Réforme de l’UPA : Sonko plaide pour une institution parlementaire plus forte en Afrique
L’UPA en pleine réflexion : Sonko propose une refonte stratégique
Lors de la 85ᵉ session du Comité exécutif de l’Union Parlementaire Africaine (UPA), le président de l’Assemblée nationale du Sénégal, Ousmane Sonko, a rencontré le président du Comité exécutif de l’institution, Jean-Michel Sama Lukonde Kyenge. Cette audience, organisée ce jeudi 4 juin, a offert l’opportunité d’échanger sur les défis actuels et les perspectives d’avenir de l’UPA, dans un contexte continental marqué par des enjeux politiques, économiques et sécuritaires majeurs.

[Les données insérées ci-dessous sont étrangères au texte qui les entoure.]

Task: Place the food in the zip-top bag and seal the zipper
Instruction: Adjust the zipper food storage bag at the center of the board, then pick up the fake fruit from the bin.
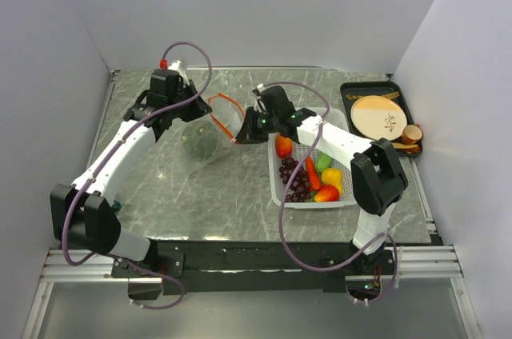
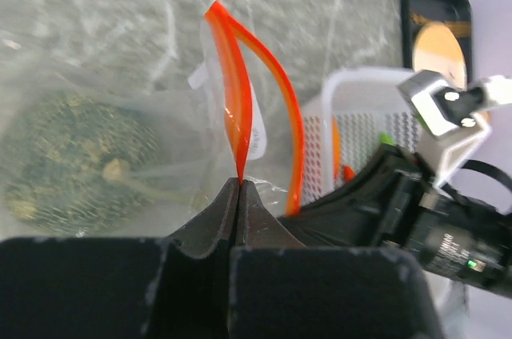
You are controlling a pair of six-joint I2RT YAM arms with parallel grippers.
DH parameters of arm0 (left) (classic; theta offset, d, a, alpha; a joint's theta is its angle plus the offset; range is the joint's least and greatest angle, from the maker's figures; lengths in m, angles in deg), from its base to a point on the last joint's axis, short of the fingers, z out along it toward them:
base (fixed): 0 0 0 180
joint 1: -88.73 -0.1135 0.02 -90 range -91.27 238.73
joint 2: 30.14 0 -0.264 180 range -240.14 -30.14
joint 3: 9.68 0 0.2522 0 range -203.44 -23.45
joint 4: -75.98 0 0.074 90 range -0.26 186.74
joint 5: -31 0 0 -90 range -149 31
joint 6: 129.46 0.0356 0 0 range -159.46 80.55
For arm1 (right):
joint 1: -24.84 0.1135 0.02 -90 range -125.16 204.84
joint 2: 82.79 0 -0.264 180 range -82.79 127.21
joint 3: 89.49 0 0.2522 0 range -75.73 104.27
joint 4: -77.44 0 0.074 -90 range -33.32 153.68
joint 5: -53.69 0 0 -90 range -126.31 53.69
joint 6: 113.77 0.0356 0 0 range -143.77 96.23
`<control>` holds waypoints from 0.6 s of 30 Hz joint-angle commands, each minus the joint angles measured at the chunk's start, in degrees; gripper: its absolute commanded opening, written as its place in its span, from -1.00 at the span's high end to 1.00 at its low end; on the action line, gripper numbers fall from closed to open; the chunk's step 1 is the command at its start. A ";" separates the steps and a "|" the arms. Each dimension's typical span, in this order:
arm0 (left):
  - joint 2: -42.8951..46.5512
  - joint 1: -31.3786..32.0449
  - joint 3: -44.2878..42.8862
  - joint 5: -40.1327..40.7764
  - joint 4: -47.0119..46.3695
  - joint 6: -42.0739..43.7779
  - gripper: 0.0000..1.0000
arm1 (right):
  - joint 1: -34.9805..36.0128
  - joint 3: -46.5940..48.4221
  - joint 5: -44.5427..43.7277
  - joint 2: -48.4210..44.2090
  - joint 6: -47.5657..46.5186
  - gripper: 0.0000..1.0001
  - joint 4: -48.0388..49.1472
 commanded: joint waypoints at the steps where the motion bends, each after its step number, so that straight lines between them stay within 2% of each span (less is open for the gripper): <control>1: 0.52 -0.76 0.36 -6.22 -7.96 -1.80 0.99 | -0.15 -5.96 -3.26 -6.61 -1.24 0.66 -2.38; 4: 0.17 -0.67 0.45 -8.77 -9.02 -1.54 0.98 | -0.24 -11.23 -6.68 -11.70 -0.63 0.59 0.07; 5: 0.17 -0.67 0.19 -9.30 -9.11 -1.45 0.99 | -0.24 -12.03 -8.00 -13.11 -0.97 0.49 0.52; 6: 0.08 -0.67 0.10 -9.83 -9.29 -1.28 0.98 | -0.41 -12.56 -10.10 -15.21 -1.24 0.38 1.04; 8: -0.18 -0.58 0.01 -11.23 -9.73 -0.84 0.99 | -0.85 -12.31 -11.34 -16.28 -2.46 -0.04 0.35; 12: -1.14 -0.23 0.01 -12.82 -9.82 -0.58 0.98 | -1.91 -10.81 -13.02 -17.69 -3.79 -0.10 -3.51; 14: -1.58 0.12 -0.07 -13.34 -9.64 -0.14 0.98 | -2.78 -11.95 -14.25 -18.92 -4.14 -0.22 -3.52; 18: -2.55 0.65 0.10 -14.13 -9.11 0.21 0.99 | -6.03 -14.32 -16.53 -22.78 -4.23 -0.33 -5.80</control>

Moderniser l’UPA pour une influence accrue
Ousmane Sonko a souligné l’urgence de renforcer l’efficacité de l’Union Parlementaire Africaine en proposant plusieurs axes de réforme. Son objectif ? Moderniser le fonctionnement de l’organisation et amplifier son rôle dans les orientations politiques et institutionnelles du continent. Pour le président sénégalais, une telle transformation permettrait à l’UPA de devenir un acteur clé dans la définition des politiques africaines.
Il a également insisté sur la nécessité d’une coordination renforcée entre les recommandations de l’UPA et les décisions de l’Union africaine. Selon lui, une meilleure synergie entre ces deux institutions favoriserait une cohérence accrue dans les actions menées et maximiserait l’impact des initiatives en faveur du développement du continent.
Une dynamique continentale pour une gouvernance plus efficace
Cette rencontre s’inscrit dans un mouvement plus large de réflexion engagé par les dirigeants africains. L’enjeu ? Consolider les mécanismes de coopération parlementaire et promouvoir une gouvernance continentale plus performante, au service des populations africaines. Les échanges entre Sonko et Sama Lukonde Kyenge illustrent cette volonté commune de bâtir une Afrique unie et résiliente face aux défis du XXIᵉ siècle.